Zara datang menghampiri Raisa yang baru saja selesai menyuapi ibunya, karena semalam Raisa memang menemani ibunya di rumah sakit.

“Bu Zara…” gumam Raisa yang membuat Bu Mira menoleh.

Zara menyapa Bu Mira, dan Bu Mira pun membalas sapaannya. Raisa mengenalkan Zara sebagai atasannya, dan Bu Mira langsung berterima kasih pada Zara yang sudah membantu dirinya.

“Tidak perlu berterima kasih, Bu… saya hanya membantu apa yang bisa saya bantu.” Zara menyentuh bahu Raisa dan tersenyum padanya. “Karena Raisa sangat baik pada saya.”

Selepas itu Raisa pun meminta izin pada Bu Mira untuk mengobrol di luar dengan Zara.

Raisa dan Zara duduk berdampingan di bangku luar kamar, Zara menoleh pada Raisa, dengan ekspresi wajah yang penuh kepedulian, ia mengatakan, "Besok operasi ibumu sudah dijadwalkan."

Raisa menatap Zara dengan rasa terharu dan berucap, "Terima kasih, Bu Zara." Namun Zara menggelengkan kepalanya pelan sambil tersenyum, "Ini sudah seharusnya terjadi, Raisa. Ini adalah bentuk kerjasama kita."

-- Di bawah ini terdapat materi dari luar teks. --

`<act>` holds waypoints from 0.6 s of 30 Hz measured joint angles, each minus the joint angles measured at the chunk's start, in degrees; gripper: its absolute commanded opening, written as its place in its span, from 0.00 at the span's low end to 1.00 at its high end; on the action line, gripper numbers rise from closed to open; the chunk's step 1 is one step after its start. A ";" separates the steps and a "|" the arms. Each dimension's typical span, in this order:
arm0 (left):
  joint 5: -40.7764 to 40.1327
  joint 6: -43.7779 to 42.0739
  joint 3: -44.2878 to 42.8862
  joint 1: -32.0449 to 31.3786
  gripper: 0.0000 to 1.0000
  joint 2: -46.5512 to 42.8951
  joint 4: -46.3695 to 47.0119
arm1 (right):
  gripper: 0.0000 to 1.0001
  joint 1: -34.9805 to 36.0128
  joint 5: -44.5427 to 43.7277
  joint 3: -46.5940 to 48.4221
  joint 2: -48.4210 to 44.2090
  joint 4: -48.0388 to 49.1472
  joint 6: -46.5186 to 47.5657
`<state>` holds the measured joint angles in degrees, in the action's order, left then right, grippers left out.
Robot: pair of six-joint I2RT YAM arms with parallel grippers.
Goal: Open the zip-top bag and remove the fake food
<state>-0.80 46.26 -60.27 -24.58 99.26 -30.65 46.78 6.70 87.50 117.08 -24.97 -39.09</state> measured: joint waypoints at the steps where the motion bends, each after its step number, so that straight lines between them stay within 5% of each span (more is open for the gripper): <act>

Merasa diperhatikan, Raisa menunduk, menahan air matanya yang hampir jatuh. Zara kemudian menepuk-nepuk punggung Raisa, menghiburnya. "Sudahlah, jangan sedih. Oh ya, Raisa, mumpung kita ada di rumah sakit, bagaimana kalau kamu memeriksakan kesehatan dan keadaan rahimmu juga? Siapa tahu ada yang perlu ditangani."

Raisa mengangguk menyetujui usulan Zara, kemudian mereka berdiri bersama-sama untuk menuju ke ruang pemeriksaan.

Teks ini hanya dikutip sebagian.